Activity
Output the data verbatim, minus the images.

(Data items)
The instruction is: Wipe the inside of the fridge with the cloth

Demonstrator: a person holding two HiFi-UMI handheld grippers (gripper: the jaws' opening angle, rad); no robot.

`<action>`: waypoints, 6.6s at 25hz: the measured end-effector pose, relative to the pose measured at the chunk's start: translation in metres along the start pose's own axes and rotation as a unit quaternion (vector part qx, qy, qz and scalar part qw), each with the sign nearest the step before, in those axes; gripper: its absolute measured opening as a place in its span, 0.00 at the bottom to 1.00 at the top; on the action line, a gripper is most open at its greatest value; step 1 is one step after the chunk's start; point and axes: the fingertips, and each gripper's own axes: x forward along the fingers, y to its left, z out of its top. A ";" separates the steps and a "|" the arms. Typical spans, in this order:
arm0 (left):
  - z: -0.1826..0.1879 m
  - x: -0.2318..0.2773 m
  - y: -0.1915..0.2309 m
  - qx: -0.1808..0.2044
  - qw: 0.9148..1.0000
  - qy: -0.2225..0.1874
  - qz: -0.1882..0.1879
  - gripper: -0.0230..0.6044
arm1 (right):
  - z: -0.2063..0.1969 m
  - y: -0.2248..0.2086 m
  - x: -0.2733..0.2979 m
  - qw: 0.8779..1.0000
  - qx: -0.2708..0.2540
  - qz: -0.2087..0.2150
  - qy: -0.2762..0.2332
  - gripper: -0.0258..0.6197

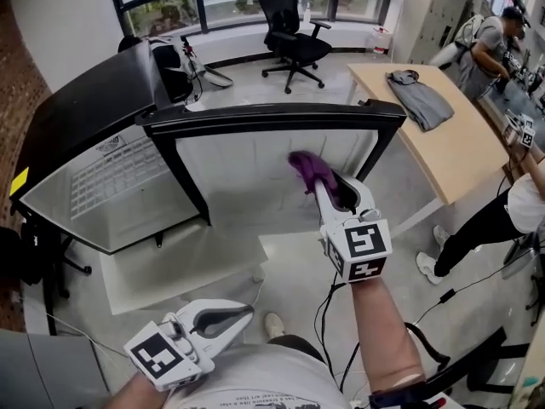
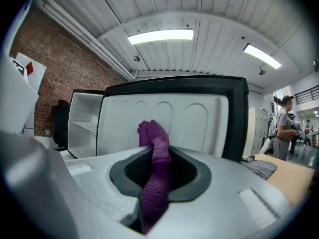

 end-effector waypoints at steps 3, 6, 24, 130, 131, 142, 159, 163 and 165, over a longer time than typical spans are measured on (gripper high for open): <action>0.003 0.014 -0.004 0.002 1.000 -0.001 -0.011 0.04 | -0.006 -0.021 -0.009 1.000 -0.002 -0.015 0.008 0.16; 0.007 0.024 -0.007 0.002 1.000 -0.002 -0.017 0.04 | -0.009 -0.036 -0.016 1.000 -0.003 -0.025 0.012 0.16; 0.006 0.016 -0.007 0.005 1.000 0.005 -0.021 0.04 | -0.018 -0.038 -0.033 0.999 0.011 -0.040 0.015 0.16; -0.024 -0.054 0.021 -0.035 0.997 0.026 0.069 0.04 | -0.123 0.147 0.070 0.983 -0.030 0.139 0.118 0.16; -0.022 -0.050 0.021 -0.035 0.997 0.027 0.065 0.04 | -0.126 0.141 0.069 0.983 -0.029 0.133 0.121 0.16; -0.012 -0.006 0.015 -0.027 0.999 0.030 0.025 0.04 | -0.154 0.075 0.043 0.984 -0.052 0.080 0.153 0.16; -0.001 0.037 0.001 -0.017 0.999 0.033 -0.003 0.04 | -0.158 0.022 0.016 0.987 -0.053 0.038 0.145 0.16; -0.001 0.038 0.000 -0.019 0.999 0.037 -0.003 0.04 | -0.146 0.018 0.013 0.992 -0.034 0.030 0.116 0.16; -0.002 0.037 0.000 -0.020 0.999 0.036 -0.001 0.04 | -0.139 0.015 0.011 0.994 -0.029 0.023 0.103 0.16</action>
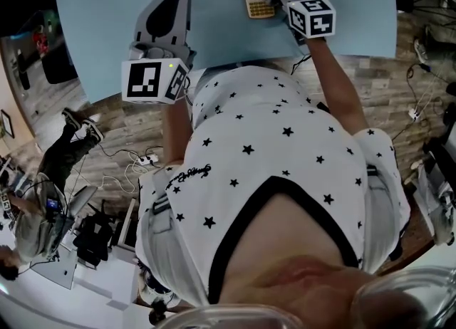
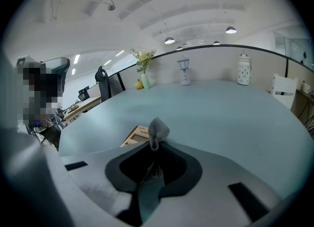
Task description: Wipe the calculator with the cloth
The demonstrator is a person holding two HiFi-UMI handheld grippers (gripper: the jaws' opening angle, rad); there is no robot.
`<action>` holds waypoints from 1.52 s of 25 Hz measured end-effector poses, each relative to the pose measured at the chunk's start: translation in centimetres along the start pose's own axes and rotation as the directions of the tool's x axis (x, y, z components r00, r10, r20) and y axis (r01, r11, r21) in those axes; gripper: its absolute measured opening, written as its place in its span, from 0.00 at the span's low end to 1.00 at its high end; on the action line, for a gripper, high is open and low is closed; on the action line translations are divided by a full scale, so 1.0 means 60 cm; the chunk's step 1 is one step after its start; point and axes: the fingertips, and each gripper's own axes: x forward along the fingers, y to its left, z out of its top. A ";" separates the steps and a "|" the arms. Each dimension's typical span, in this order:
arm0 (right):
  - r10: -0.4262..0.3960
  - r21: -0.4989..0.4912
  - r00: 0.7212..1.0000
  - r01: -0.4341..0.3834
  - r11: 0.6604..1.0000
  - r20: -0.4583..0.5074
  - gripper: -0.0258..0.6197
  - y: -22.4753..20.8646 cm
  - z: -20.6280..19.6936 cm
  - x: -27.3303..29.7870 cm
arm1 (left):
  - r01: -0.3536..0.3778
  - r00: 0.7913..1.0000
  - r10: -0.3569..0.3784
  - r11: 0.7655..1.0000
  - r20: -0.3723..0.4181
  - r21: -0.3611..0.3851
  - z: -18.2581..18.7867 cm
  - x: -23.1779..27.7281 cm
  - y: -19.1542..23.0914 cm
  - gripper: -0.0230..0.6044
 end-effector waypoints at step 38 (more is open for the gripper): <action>0.147 -0.097 0.988 -0.150 0.984 -0.039 0.11 0.127 -0.020 -0.004 | 0.058 0.998 -0.058 0.998 0.014 0.018 0.018 0.006 -0.009 0.09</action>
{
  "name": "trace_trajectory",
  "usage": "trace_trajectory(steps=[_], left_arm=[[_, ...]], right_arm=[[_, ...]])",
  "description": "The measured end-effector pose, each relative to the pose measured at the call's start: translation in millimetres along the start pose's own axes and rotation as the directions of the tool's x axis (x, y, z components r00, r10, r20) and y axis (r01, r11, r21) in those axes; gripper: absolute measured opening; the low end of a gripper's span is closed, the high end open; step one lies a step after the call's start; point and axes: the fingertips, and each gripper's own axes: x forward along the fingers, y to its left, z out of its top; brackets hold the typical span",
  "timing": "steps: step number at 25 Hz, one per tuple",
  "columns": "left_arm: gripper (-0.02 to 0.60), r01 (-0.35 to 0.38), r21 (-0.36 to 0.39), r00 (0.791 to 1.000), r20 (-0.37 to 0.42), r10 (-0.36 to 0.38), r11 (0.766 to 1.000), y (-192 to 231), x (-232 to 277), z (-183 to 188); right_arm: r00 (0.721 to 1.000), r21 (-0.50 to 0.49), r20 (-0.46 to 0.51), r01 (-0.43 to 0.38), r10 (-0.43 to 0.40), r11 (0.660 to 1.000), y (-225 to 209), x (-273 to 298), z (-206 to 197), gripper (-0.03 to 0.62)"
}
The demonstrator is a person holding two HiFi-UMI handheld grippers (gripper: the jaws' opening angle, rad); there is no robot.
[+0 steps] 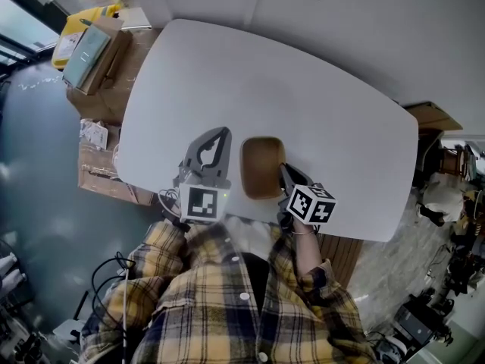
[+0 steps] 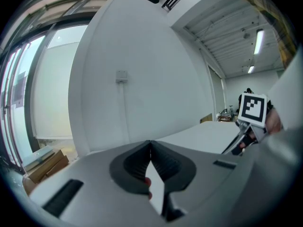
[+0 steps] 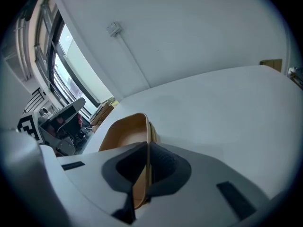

Completed exercise
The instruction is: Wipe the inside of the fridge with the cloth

Demonstrator: a person holding two HiFi-UMI handheld grippers (gripper: the jaws' opening angle, rad); no robot.

`<action>`: waypoints, 6.6s at 25hz: the measured end-effector pose, relative to the pose measured at the chunk's start: translation in metres along the start pose's own axes and rotation as a unit quaternion (vector part qx, qy, qz and scalar part qw), each with the sign nearest the step before, in those axes; gripper: its absolute measured opening as a place in its span, 0.00 at the bottom to 1.00 at the top; on the action line, a gripper is most open at its greatest value; step 1 is one step after the chunk's start; point and axes: the fingertips, and each gripper's own axes: x forward along the fingers, y to its left, z out of its top. A ";" separates the steps and a "|" the arms. Typical spans, in this order:
arm0 (left):
  - z: -0.1826..0.1879 m
  - x: -0.2318..0.2773 m
  - y: -0.1915..0.2309 m
  - qx: -0.1808..0.2044
  - qw: 0.9148..1.0000
  - qy: -0.2225..0.1874
  - qz: -0.1882..0.1879
  - gripper: -0.0230..0.6044
arm1 (right):
  - z: -0.2063..0.1969 m
  - y: -0.2248..0.2086 m
  - x: -0.2733..0.2979 m
  - qw: 0.8779..1.0000
  - qx: -0.2708..0.2540
  - qz: -0.2087..0.2150
  - qy: -0.2762..0.2332
  - gripper: -0.0258..0.6197


 end-effector waypoints at steps 3, 6, 24, 130, 131, 142, 159, 163 and 165, over a longer time than typical spans are measured on (gripper high for open): <action>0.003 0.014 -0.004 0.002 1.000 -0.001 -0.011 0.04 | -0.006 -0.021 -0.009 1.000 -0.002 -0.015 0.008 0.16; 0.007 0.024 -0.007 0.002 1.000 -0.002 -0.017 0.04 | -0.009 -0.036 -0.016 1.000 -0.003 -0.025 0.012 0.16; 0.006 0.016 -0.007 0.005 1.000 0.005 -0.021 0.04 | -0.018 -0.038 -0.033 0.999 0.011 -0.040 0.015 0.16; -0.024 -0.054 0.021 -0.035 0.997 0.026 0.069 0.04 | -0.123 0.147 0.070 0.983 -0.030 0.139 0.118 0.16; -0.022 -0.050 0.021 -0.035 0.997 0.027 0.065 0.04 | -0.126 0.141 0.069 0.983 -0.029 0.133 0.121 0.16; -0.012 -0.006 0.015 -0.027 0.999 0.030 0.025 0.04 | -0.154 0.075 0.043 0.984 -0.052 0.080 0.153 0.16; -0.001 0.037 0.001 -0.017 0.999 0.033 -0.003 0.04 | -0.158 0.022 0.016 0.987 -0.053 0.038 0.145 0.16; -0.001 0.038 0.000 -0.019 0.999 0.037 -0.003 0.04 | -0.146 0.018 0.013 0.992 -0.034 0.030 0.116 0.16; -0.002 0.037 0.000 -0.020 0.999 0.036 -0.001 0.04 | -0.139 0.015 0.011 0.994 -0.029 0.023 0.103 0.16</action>
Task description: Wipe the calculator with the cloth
The demonstrator is a person holding two HiFi-UMI handheld grippers (gripper: the jaws' opening angle, rad); there is no robot.
`<action>` holds waypoints from 1.52 s of 25 Hz measured end-effector poses, each relative to the pose measured at the chunk's start: translation in centimetres along the start pose's own axes and rotation as the directions of the tool's x axis (x, y, z components r00, r10, r20) and y axis (r01, r11, r21) in those axes; gripper: its absolute measured opening, written as its place in its span, from 0.00 at the span's low end to 1.00 at its high end; on the action line, for a gripper, high is open and low is closed; on the action line translations are divided by a full scale, so 1.0 means 60 cm; the chunk's step 1 is one step after its start; point and axes: the fingertips, and each gripper's own axes: x forward along the fingers, y to its left, z out of its top. A ";" separates the steps and a "|" the arms. Each dimension's typical span, in this order:
arm0 (right):
  - r10: -0.4262..0.3960
  - r21: -0.4989..0.4912
  - r00: 0.7212..1.0000
  - r01: -0.4341..0.3834
  - r11: 0.6604..1.0000
  - r20: -0.4583..0.5074
  - gripper: -0.0258..0.6197
  - y: -22.4753..20.8646 cm
  - z: -20.6280..19.6936 cm
  - x: -27.3303..29.7870 cm
arm1 (left):
  - r01: -0.3536..0.3778
  - r00: 0.7913..1.0000
  - r10: -0.3569..0.3784
  - r11: 0.7655..1.0000
  - r20: -0.3723..0.4181
  - r21: -0.3611..0.3851
  - z: -18.2581..18.7867 cm
  - x: -23.1779..27.7281 cm
  - y: -19.1542..23.0914 cm
  - gripper: -0.0230..0.6044
 end-effector waypoints at step 38 (more is open for the gripper): <action>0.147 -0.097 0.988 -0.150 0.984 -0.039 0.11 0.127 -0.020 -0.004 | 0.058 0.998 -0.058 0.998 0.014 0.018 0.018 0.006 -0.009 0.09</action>
{
  "name": "trace_trajectory",
  "usage": "trace_trajectory(steps=[_], left_arm=[[_, ...]], right_arm=[[_, ...]])",
  "description": "The measured end-effector pose, each relative to the pose measured at the call's start: translation in millimetres along the start pose's own axes and rotation as the directions of the tool's x axis (x, y, z components r00, r10, r20) and y axis (r01, r11, r21) in those axes; gripper: absolute measured opening; the low end of a gripper's span is closed, the high end open; step one lies a step after the call's start; point and axes: the fingertips, and each gripper's own axes: x forward along the fingers, y to its left, z out of its top; brackets hold the typical span",
  "timing": "steps: step number at 25 Hz, one per tuple",
  "columns": "left_arm: gripper (-0.02 to 0.60), r01 (-0.35 to 0.38), r21 (-0.36 to 0.39), r00 (0.791 to 1.000), r20 (-0.37 to 0.42), r10 (-0.36 to 0.38), r11 (0.766 to 1.000), y (-192 to 231), x (-232 to 277), z (-183 to 188); right_arm: r00 (0.721 to 1.000), r21 (-0.50 to 0.49), r20 (-0.46 to 0.51), r01 (-0.43 to 0.38), r10 (-0.43 to 0.40), r11 (0.660 to 1.000), y (-225 to 209), x (-273 to 298), z (-206 to 197), gripper (-0.03 to 0.62)"
}
The demonstrator is a person holding two HiFi-UMI handheld grippers (gripper: the jaws' opening angle, rad); there is no robot.
[+0 steps] 
[+0 steps] 
[+0 steps] 

The work on this exercise has been completed.